At the sound of the baby's cries, Miles burst into the room, eyes searching for the cause of the disturbance.
"Lila, are you alright?" he asked, seeing the tears streaming down her face. "Is Jamie?"
"Fine," Lila answered miserably. Miles rounded on me, accusation in his gaze. But before he could fire off any such guesses as to what happened here, I said my piece first.
"I'm going to leave," I told him and Lila both. Lila was bouncing Jamie, trying to soothe him, while Miles looked like he wanted to soothe her but didn't know how. "It's clear I'm not wanted here. I hope the two of you are very happy together," I snapped, regretting the petulance of it the second the words escaped me.

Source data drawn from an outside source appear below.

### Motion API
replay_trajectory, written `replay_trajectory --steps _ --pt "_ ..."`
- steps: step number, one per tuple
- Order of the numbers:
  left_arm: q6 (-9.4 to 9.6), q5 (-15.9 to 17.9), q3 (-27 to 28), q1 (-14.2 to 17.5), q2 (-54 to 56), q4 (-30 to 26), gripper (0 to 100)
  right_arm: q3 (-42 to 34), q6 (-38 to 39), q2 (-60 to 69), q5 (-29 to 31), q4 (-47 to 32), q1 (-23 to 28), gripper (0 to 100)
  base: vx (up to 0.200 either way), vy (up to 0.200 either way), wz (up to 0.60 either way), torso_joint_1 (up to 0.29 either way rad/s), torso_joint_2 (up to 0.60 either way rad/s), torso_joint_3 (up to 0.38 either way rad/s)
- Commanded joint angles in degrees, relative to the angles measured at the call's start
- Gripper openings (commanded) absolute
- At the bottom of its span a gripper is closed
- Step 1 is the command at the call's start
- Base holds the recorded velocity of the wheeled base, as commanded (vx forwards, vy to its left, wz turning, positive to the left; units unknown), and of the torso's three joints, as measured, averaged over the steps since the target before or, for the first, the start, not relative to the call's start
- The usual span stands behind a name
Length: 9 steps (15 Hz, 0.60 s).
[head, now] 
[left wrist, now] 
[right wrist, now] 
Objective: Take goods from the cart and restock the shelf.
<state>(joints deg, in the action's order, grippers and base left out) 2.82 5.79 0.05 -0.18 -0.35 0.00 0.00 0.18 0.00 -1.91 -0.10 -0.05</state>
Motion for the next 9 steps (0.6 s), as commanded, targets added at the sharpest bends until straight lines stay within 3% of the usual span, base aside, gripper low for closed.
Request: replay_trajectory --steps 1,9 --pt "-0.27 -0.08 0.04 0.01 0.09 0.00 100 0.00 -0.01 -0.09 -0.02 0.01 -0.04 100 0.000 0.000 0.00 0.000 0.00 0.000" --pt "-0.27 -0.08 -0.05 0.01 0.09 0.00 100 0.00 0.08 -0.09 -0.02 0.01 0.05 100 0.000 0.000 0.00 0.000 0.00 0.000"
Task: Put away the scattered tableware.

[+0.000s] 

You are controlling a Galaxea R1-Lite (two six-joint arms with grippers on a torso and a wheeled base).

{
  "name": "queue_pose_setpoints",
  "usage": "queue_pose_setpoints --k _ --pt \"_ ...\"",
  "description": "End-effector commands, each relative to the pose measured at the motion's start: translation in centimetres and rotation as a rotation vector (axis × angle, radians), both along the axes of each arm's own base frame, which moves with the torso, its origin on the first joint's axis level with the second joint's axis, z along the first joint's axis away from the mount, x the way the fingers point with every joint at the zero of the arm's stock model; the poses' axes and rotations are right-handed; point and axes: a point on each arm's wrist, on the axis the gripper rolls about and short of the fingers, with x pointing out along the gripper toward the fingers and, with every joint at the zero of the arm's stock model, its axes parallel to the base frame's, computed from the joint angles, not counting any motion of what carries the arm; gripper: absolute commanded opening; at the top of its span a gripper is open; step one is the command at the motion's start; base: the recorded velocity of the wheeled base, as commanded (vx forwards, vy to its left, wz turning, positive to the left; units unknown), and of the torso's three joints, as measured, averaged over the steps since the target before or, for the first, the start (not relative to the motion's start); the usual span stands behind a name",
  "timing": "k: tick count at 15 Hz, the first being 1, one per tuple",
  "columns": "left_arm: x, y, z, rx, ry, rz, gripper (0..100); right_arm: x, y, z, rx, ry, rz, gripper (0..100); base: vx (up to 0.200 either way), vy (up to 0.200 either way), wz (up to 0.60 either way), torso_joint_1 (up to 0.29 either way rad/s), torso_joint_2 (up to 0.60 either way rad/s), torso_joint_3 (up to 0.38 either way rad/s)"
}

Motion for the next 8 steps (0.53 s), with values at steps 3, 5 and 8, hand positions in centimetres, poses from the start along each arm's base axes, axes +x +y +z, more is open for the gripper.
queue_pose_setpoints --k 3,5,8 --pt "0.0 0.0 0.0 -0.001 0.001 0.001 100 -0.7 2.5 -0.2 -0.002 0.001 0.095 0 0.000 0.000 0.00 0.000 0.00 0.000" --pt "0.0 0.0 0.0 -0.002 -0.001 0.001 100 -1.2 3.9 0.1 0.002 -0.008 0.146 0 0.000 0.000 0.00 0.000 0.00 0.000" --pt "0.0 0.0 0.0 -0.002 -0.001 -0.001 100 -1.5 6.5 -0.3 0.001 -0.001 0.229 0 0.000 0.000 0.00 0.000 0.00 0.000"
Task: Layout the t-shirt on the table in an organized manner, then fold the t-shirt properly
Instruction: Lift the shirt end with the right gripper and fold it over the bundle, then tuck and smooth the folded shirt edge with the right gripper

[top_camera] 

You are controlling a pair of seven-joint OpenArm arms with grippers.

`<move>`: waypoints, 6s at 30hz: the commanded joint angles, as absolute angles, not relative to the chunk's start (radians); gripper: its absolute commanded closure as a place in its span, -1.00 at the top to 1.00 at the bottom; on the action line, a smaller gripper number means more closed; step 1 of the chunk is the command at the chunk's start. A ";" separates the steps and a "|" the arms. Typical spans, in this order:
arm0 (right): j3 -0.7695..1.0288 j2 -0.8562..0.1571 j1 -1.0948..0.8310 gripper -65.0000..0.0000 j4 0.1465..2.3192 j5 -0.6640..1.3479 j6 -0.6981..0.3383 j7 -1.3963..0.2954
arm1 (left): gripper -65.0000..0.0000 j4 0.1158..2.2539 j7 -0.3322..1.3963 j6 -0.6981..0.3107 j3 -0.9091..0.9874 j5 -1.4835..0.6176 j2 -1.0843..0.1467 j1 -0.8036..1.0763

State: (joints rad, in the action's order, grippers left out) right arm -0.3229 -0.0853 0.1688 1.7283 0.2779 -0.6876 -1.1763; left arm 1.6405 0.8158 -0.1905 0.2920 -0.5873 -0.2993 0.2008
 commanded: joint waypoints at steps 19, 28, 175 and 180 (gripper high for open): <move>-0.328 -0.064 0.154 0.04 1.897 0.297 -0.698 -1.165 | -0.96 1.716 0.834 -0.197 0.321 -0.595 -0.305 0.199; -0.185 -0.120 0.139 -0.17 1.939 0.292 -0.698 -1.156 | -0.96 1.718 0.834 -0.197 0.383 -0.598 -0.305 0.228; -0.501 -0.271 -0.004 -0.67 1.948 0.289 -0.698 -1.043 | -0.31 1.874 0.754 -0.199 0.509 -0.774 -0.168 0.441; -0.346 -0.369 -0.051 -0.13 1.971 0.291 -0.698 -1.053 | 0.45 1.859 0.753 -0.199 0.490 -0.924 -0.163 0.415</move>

"Felipe—" Lila started to call after me, but I was already out the door as she asked me to wait, and in another few adrenaline-laced strides, I was out of the Kramer house entirely, calling a cab to take me back to my hotel.
I had no idea what any of this meant for Lila and me, what it meant for my own stupid heart that had clearly gotten too attached, too soon. I'd wanted to buy an apartment for this woman, and now I wasn't sure if I even knew her, or if she knew herself well enough yet to commit to something long term with me.
It was my fault, really. Always the fool for love—that was my fatal flaw. But I did feel justified in lamenting the fact that this was nothing like the fairy tale I'd always longed for in my heart, no matter how badly I'd wanted Lila to be my one true love. And before we sorted out how we'd get to our happy ending, because it wasn't in my nature to lose all hope just yet, I needed to do some thinking on my own.